The long and short of it is we don’t know what someone’s actual odds of getting a hit (BA), getting on base (OBP), etc. is IN THAT MOMENT they step to the plate, and using historical data, even if you whittle it down to the most specific split (vs. LH, at night, etc.) that event doesn’t KNOW what a player’s previous events looked like. So, we can’t say a player has a (batting average in %) chance of getting a hit this AB.
Don’t fall into the trap of correlated data that’s not actually predictive BEFORE the fact.
- Don’t ignore the fact the sportsbook may have already priced in your angle/variable.

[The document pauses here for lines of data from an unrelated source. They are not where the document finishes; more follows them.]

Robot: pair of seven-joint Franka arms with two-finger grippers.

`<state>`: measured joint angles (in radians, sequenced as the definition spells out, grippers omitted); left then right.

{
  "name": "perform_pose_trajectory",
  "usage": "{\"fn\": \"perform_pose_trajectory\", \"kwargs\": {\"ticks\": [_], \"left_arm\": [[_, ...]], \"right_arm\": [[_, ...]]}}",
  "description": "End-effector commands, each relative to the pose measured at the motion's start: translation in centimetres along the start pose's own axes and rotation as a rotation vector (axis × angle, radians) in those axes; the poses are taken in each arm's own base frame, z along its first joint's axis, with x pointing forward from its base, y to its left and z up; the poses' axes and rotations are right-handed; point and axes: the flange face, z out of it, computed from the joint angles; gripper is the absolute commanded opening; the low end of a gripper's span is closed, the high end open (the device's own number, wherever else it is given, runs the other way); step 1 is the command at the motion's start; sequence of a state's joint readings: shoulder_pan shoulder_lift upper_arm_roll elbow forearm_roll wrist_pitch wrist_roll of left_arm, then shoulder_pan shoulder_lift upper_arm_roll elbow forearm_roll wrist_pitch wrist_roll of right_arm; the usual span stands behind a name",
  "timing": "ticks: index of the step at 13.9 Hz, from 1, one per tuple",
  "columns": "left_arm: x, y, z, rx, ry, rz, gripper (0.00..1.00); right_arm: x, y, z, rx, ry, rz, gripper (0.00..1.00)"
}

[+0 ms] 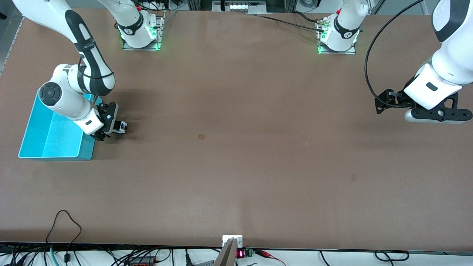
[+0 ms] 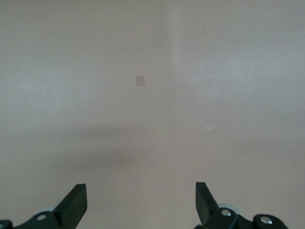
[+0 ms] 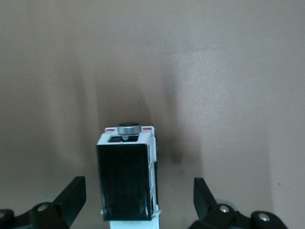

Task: Wind and store white jeep toy
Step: 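Close the right gripper on the jeep and lift it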

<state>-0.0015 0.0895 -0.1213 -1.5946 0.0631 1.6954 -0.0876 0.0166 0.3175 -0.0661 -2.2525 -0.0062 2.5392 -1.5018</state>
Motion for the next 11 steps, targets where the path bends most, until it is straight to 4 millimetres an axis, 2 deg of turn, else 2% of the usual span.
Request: {"fn": "perform_pose_trajectory", "kwargs": {"ticks": [1, 3, 4, 5, 7, 8, 10, 11], "left_arm": [[0.5, -0.5, -0.4, 0.006, 0.011, -0.008, 1.0], [0.5, -0.6, -0.4, 0.005, 0.01, -0.011, 1.0], [0.5, -0.5, -0.4, 0.006, 0.011, -0.008, 1.0], [0.5, -0.4, -0.4, 0.009, 0.011, -0.004, 1.0], [0.5, 0.0, -0.5, 0.007, 0.011, 0.0, 1.0], [0.5, 0.3, -0.5, 0.007, 0.011, 0.005, 1.0], [0.5, 0.7, -0.5, 0.011, 0.012, 0.013, 1.0], [0.5, 0.6, -0.5, 0.009, 0.012, 0.011, 1.0]], "right_arm": [[-0.9, -0.2, 1.3, -0.011, 0.0, -0.011, 1.0], [-1.1, -0.3, 1.6, -0.004, 0.001, -0.004, 1.0], [-1.6, -0.4, 1.7, -0.002, 0.001, 0.004, 0.91], [-1.8, -0.6, 1.9, 0.002, 0.001, 0.007, 0.75], [-1.8, -0.9, 2.1, 0.01, 0.0, 0.008, 0.35], [-1.8, -0.9, 2.1, 0.011, 0.0, 0.01, 0.19], [-1.7, -0.8, 1.6, 0.007, 0.001, 0.012, 0.0], [-1.4, -0.5, 1.0, -0.004, 0.004, 0.011, 0.0]]}}
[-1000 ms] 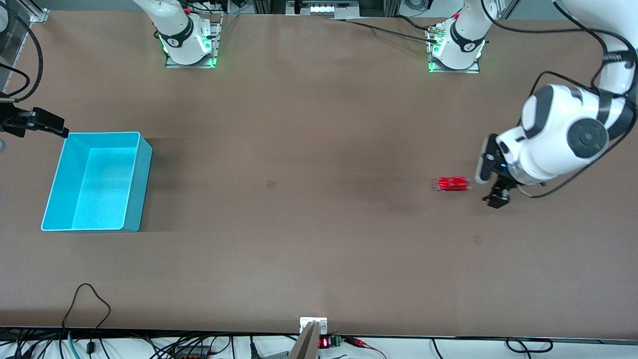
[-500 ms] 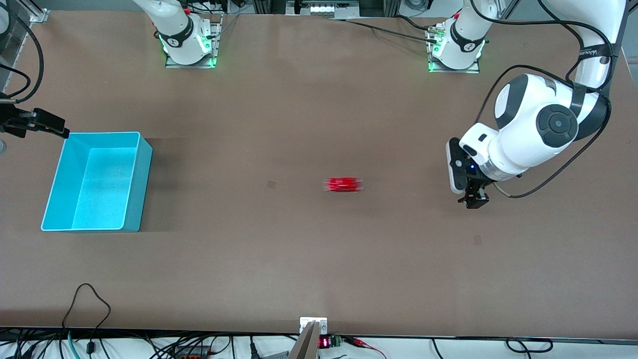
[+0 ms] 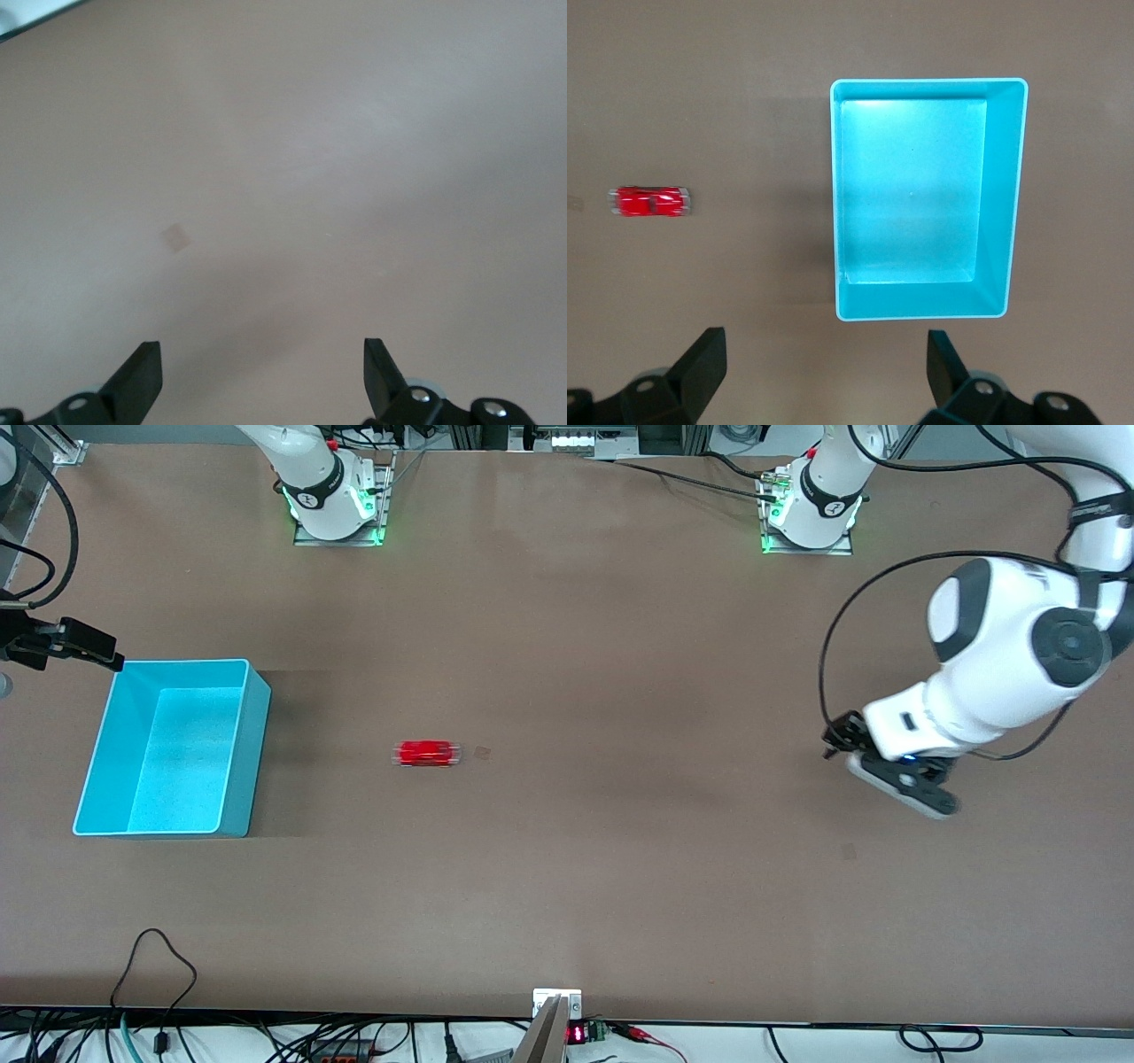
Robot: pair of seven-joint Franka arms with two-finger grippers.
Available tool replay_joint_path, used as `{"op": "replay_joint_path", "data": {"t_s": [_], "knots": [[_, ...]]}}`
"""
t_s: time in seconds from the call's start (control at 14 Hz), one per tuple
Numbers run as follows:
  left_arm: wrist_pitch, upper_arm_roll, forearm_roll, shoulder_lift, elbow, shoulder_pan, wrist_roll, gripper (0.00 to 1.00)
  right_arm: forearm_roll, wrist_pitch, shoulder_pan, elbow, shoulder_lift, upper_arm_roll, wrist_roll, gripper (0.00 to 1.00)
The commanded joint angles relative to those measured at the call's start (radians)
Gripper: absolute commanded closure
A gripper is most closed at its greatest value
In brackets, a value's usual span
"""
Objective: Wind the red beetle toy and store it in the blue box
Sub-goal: 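Raise the left gripper away as the car rolls toward the box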
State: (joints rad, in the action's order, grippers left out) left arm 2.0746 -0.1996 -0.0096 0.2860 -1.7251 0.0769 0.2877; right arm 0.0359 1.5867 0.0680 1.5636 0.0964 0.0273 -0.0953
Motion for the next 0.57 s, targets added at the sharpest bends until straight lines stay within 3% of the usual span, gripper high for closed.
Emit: {"op": "replay_joint_path", "data": {"t_s": [0.0, 0.14, 0.29, 0.5], "knots": [[-0.03, 0.1, -0.01, -0.018, 0.036, -0.063, -0.136, 0.0, -0.022, 0.007, 0.003, 0.006, -0.001, -0.004, 0.006, 0.0], [-0.066, 0.172, -0.015, -0.031, 0.071, -0.112, -0.183, 0.0, -0.027, 0.009, 0.004, 0.006, 0.008, -0.006, 0.006, 0.0], [-0.163, 0.192, -0.055, -0.034, 0.14, -0.12, -0.234, 0.0, -0.03, 0.025, 0.003, 0.006, 0.011, -0.01, 0.008, 0.0], [-0.24, 0.219, -0.056, -0.067, 0.177, -0.123, -0.289, 0.0, -0.155, 0.05, 0.007, -0.014, 0.011, -0.01, 0.008, 0.0]]}}
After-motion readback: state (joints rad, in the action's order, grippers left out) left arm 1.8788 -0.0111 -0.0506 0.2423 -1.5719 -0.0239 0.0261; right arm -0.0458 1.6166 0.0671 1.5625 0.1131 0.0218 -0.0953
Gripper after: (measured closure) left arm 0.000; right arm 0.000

I once heard a friend say, “I’m taking the Giants at -2.5 in the first half vs. the 49ers, given the 1:00 PM EST start time”. The angle he was referring to was what we call “10 AM PST Game”. This happens quite frequently in the NFL given their standard 1:00 PM / 3:25 PM EST Sunday start times, when a visiting west coast team is forced to play a game much earlier than their opponent, at least in terms of Circadian Rhythms. If you’re not familiar, think about it for a second: football gameday has a lot of prep and pregame involved, with players arriving 3-6 hours early (for warmup, medical treatment etc.). This means that the east coast team (Giants in this case) get to “sleep in” 3 more hours than the opponent, relatively speaking and have a significant advantage, especially early in the game vs. their opponent (the 49ers in this example). All of this is true, and frankly, pretty astute: imagine how productive you’d be at work if your company flew you three times zones later, relative to a colleague that lives there.
There is one major issue with my friend’s contention here: it’s already priced in. What I mean by this, sportsbooks, and much of the market already knows this. If, in a hypothetical scenario the 49ers were to play the Giants in a neutral place, with neutral time zones (as crazy as that sounds) that same first half line would have likely been Giants -1.5. In other words, the pricing/payout/etc of that particular play is already widely known and accounted for by those that are setting the market (and the market players). There really is no advantage here. Again, not saying he is wrong, or even that he may lose, but his reasoning behind the wager is flawed given that it’s already baked in.
Don’t assume you’re the only person that “knows the thing you’re tracking. It’s not “what you know”, it’s “what you know better than the sportsbook/market”.
- Don’t buy picks
Here’s a secret of the sports betting industry. Those that are actually good at making predictions, don’t need to have someone buy the picks from them. They will just play the picks themselves. Think about that for a second. If that guy touting 70%, is actually picking as such, why doesn’t he just bet those picks? Wouldn’t he be making a killing. A better yet, if they are as good as they say they are, they’d probably NOT want other people knowing their picks, and possibly moving the market towards their selections and away from their advantage.
The sad fact of the matter is, those that have to sell picks are simply mitigating their own risk across “buyers of picks”, and maintaining their ROI regardless of success.
Don’t get me wrong, there are alot of good people out there with valuable INFORMATION and insight, but those selling straight picks, clearly don’t trust themselves enough, so you shouldn’t either.